Step-by-step explanation:

express speed =14km/h

          distance =168km

         taken time= 12hour

passenger train time = 13hour

       speed of pssnger train=12.92km/h

Answer 2

Answer:

The average speed of passenger train = 42 km/hr

The average speed of express train = 56 km/hr

Step-by-step explanation:

Given,

The distance between Akola and Bhusawal is = 168 km

Consider the average speed of passenger train = (x) km/hr

Consider the average speed of express train = (x+14) km/hr

we know that

$Speed=\frac{Distance}{Time}\\\\\therefore{Time}=\frac{Distance}{Speed}$

The time take by the passenger train to reach the distance = $\frac{168}{x} \text{ hr}$

The time take by the express train to reach the distance = $\frac{168}{x+14} \text{ hr}$

As per problem $\frac{168}{x}-\frac{168}{x+14}=1\\\\\Rightarrow\frac{168(x+14)-168x}{x(x+14)}=1\\\\\Rightarrow\frac{168x+2352-168x}{x(x+14)}=1\\\\\Rightarrow\frac{2352}{x(x+14)}=1\\\\\Rightarrow{x}^{2}+14x=2352\\\\\Rightarrow{x}^{2}+14x-2352=0$ ..................equation 1

For Quadratic Equation $ax^{2}+bx+c=0 \text{ [where x is the variable and a, b and c are known values]}$

the value of $x=\frac{-b\pm\sqrt{b^{2}-4ac}}{2a}$

$b^{2}-4ac \text{ is called Discriminant (D)}$

when Discriminant (D) is positive, we get two Real solutions  for x

when Discriminant (D) is zero we get just ONE real solution (both answers are the same)

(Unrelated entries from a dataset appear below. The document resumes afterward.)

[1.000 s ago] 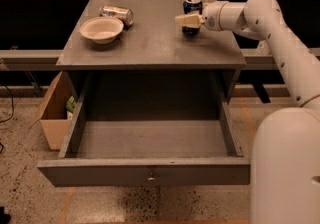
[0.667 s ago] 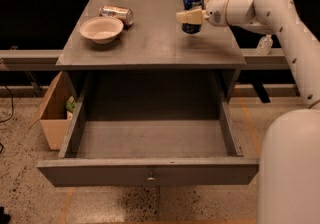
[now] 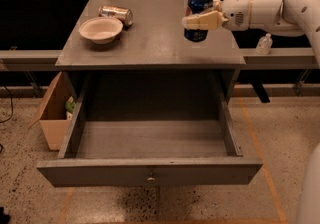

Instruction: Place pepsi can into top drawer

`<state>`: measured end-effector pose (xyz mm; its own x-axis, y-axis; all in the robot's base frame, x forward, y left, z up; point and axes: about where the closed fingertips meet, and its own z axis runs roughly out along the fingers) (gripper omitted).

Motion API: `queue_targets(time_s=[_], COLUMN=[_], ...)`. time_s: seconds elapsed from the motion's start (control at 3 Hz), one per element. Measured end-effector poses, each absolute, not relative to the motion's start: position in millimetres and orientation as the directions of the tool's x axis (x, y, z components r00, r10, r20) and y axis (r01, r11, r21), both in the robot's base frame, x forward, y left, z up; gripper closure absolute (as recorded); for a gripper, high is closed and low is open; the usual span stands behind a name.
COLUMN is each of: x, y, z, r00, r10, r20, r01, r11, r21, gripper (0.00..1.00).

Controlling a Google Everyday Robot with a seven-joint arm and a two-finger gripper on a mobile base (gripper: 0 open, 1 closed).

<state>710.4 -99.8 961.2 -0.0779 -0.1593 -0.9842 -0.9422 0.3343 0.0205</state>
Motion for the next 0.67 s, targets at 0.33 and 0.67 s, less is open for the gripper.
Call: queue_targets(time_s=[0.33, 0.67], x=[699.7, 699.9], y=[-96.8, -96.5], z=[959.3, 959.4], r00=[-0.079, -0.079], r10=[-0.164, -0.164], r20=[-0.983, -0.983], r01=[-0.954, -0.953], r11=[0.3, 0.3], r21=[0.027, 0.027], gripper=[1.0, 1.0])
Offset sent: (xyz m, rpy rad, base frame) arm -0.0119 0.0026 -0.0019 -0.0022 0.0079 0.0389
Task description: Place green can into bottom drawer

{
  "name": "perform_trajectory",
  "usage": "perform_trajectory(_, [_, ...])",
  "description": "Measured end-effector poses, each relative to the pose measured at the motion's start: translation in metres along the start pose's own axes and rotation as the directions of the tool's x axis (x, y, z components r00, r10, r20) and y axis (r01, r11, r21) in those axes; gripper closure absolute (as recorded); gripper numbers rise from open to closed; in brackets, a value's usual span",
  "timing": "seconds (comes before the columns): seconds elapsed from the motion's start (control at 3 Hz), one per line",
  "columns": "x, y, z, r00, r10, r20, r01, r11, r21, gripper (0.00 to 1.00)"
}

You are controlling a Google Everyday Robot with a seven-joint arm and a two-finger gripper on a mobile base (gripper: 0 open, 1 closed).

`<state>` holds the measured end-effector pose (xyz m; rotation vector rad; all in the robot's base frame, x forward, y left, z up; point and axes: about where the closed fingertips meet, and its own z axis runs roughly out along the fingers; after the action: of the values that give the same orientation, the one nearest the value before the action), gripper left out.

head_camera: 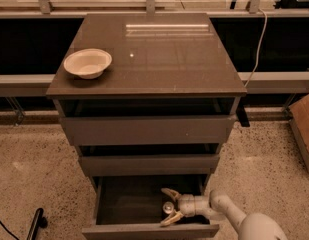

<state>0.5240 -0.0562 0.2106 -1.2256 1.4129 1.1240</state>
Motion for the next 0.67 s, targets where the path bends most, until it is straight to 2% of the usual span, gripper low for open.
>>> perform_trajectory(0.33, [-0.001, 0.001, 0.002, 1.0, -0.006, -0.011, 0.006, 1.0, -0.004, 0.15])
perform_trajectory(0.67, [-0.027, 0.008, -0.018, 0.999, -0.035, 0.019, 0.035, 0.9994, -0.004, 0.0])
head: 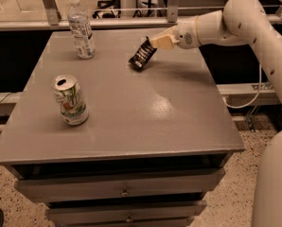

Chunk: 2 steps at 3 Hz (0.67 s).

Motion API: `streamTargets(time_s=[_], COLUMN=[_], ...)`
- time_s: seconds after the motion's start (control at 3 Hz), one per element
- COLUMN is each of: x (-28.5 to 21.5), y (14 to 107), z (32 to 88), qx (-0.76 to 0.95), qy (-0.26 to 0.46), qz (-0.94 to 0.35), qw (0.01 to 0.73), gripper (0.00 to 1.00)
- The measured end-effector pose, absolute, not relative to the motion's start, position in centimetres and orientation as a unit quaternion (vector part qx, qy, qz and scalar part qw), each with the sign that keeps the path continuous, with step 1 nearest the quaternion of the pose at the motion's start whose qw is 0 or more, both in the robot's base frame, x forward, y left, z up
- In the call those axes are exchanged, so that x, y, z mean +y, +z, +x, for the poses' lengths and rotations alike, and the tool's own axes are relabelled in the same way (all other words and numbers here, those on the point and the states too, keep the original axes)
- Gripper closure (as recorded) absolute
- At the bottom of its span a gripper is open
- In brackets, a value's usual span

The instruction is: Move rxbar chocolate near 7up can

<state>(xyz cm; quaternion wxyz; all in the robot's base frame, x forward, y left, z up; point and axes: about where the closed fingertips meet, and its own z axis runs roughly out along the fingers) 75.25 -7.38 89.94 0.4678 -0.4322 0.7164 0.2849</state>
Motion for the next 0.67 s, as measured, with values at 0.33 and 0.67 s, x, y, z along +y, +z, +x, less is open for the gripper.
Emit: streamTargets(time_s=[0.33,0.67], x=[-5.6,-1.4], y=[91.4,91.6], z=[71.1,64.8], qx=[0.697,0.667], qy=[0.326,0.399], qz=[-0.454,-0.482], qw=[0.449,0.404], gripper=[1.00,1.00])
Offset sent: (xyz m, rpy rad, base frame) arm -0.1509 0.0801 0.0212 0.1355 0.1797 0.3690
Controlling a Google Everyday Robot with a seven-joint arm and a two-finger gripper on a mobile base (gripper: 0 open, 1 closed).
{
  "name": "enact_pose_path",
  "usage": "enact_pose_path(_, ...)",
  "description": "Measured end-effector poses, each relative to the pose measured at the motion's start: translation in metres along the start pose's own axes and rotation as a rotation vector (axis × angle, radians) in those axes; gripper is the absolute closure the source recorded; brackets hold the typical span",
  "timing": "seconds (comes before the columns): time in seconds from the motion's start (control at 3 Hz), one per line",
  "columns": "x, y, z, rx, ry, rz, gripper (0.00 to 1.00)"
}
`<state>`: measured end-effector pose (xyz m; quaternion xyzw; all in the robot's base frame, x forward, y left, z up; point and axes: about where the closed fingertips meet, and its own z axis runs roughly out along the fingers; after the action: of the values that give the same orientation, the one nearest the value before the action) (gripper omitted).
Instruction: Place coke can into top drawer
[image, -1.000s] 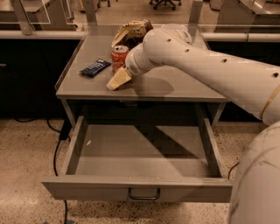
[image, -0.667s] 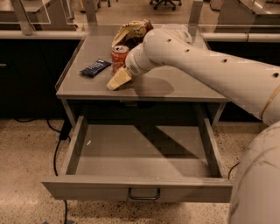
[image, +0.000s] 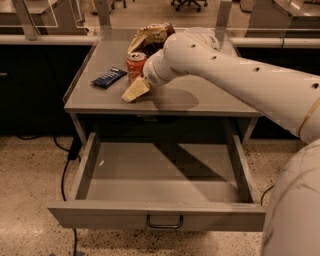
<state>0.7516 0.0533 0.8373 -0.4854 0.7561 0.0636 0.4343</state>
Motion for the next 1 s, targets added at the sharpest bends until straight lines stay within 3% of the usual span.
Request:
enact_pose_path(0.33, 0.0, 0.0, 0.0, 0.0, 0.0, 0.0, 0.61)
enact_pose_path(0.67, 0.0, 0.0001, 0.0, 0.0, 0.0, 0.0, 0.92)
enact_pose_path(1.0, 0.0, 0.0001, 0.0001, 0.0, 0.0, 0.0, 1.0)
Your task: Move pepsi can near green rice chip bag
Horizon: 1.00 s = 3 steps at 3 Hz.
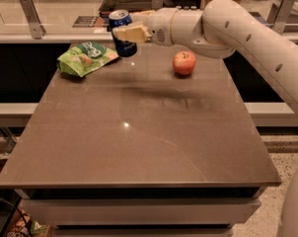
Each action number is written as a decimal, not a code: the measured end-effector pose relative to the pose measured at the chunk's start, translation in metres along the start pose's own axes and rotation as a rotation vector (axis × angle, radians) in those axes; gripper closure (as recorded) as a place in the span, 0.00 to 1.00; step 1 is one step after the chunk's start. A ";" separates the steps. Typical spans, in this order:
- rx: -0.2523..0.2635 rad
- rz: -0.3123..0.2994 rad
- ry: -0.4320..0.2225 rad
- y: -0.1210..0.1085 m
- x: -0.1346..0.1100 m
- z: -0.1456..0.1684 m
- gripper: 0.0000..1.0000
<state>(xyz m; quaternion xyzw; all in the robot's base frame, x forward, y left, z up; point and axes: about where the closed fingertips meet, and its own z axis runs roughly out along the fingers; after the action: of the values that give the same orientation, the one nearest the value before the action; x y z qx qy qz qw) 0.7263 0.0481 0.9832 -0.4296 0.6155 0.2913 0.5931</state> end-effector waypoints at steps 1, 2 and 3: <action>0.020 0.024 -0.010 -0.013 0.025 0.014 1.00; 0.025 0.059 -0.056 -0.017 0.044 0.024 1.00; 0.013 0.094 -0.112 -0.015 0.056 0.038 1.00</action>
Offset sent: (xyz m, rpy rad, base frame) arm 0.0410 0.0017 -0.0644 0.1507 0.0263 -0.0339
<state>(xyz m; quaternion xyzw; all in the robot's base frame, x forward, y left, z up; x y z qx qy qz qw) 0.7619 0.0634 0.9254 -0.3793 0.6028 0.3383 0.6150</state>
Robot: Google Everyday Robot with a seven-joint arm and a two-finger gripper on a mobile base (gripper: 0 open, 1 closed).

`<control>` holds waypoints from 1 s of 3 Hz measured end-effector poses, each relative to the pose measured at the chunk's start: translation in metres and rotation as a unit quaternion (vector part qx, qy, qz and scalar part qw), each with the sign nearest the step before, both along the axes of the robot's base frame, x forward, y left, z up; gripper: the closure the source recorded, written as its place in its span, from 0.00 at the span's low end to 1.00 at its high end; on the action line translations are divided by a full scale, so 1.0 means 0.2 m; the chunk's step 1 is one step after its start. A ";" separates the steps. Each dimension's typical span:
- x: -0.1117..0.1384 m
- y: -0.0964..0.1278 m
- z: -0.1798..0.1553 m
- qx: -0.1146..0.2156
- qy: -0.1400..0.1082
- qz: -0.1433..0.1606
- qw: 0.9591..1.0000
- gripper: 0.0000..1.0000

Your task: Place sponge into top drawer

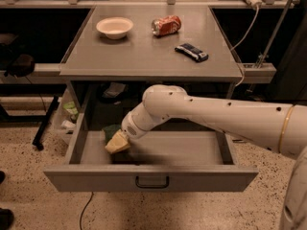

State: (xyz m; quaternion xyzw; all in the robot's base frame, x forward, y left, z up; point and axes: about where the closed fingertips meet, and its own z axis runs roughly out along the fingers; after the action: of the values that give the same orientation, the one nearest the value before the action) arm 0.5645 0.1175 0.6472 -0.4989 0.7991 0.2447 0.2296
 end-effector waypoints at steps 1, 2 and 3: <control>0.02 0.02 -0.04 0.012 0.000 -0.006 1.000 0.59; 0.03 0.01 -0.05 0.023 -0.003 -0.010 1.000 0.36; 0.03 -0.02 -0.03 0.028 -0.010 -0.009 1.000 0.12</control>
Offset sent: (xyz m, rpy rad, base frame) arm 0.0107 -0.0036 -0.0082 0.0737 -0.0195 -0.0369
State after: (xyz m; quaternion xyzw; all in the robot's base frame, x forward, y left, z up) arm 0.5712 0.1140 0.6417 -0.4872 0.7942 0.2598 0.2538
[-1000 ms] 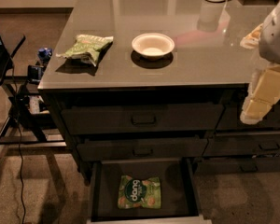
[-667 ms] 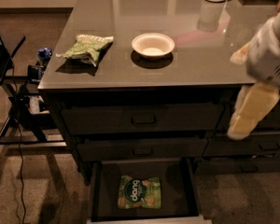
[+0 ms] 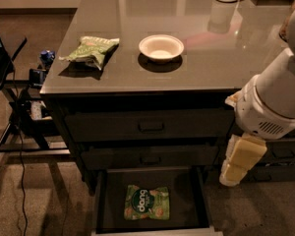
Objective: Pick green rice chip bag from bottom drawer and place on counter
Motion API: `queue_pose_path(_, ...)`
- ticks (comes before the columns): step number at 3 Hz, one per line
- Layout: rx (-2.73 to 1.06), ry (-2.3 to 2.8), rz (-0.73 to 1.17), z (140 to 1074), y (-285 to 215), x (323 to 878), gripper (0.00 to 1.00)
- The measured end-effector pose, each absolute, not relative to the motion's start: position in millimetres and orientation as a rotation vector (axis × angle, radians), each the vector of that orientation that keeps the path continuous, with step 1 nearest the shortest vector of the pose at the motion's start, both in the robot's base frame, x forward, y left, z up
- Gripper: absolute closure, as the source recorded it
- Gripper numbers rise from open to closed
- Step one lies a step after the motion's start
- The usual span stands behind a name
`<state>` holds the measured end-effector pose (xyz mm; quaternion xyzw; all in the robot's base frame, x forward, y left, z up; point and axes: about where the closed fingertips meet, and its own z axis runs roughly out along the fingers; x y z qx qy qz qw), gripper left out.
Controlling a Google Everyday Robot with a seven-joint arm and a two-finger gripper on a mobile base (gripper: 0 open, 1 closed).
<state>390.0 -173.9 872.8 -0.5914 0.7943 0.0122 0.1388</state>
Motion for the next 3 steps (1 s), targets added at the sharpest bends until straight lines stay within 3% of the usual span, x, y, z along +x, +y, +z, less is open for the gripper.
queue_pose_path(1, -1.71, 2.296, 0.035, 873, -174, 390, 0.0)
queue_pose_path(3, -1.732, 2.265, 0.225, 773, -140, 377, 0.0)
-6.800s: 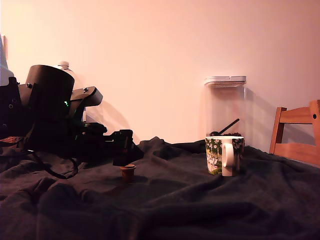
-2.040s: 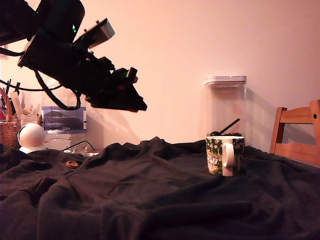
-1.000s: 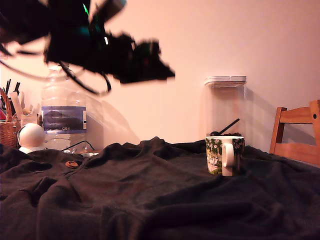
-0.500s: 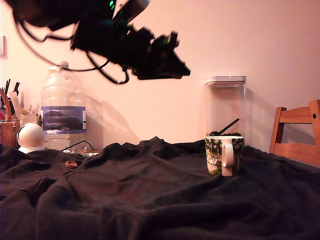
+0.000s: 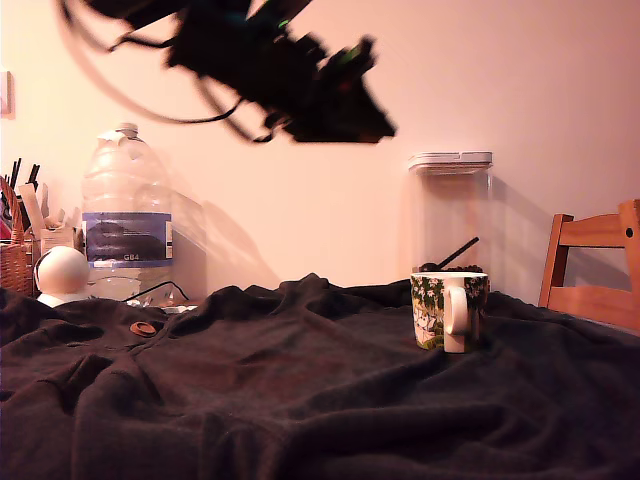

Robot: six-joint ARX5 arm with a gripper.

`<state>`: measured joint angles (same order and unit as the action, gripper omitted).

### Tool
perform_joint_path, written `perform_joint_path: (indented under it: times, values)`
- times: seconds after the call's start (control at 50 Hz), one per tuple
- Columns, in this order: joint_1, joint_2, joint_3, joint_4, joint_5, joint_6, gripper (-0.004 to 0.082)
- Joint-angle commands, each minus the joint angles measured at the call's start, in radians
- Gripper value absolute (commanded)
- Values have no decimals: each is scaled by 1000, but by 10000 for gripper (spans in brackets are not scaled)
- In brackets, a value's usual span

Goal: Pick up the coffee capsules from the table one by one and drop them inside the nearest coffee cup

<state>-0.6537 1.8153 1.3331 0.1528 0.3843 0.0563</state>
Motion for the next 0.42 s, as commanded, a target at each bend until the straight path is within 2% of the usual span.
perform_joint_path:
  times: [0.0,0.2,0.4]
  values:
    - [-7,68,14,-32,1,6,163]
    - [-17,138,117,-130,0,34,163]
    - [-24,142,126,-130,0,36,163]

when Discriminant (D) is negative we get a pair of Complex solutions

In equation 1 the Discriminant (D) is = $b^{2}-4ac= 14^{2}-4\times1\times(-2352)=196+9408=9604$

As the Discriminant (D) is positive, we get two Real solutions  for x

therefore the value of x is either $x=\frac{-b+\sqrt{D}}{2a}\text{or}\text{ } x=\frac{-b-\sqrt{D}}{2a}$

$x=\frac{-b+\sqrt{D}}{2a}=\frac{-14+\sqrt{9604}}{2}=\frac{-14+98}{2}=\frac{84}{2}=42$

or, $x=\frac{-b-\sqrt{D}}{2a}=\frac{-14-\sqrt{9604}}{2}=\frac{-14-98}{2}=\frac{-112}{2}=-56$

As speed is not consider as a negative value so we take the positive value of x=42

therefore,

The average speed of passenger train = 42 km/hr

The average speed of express train = (42+14)=56 km/hr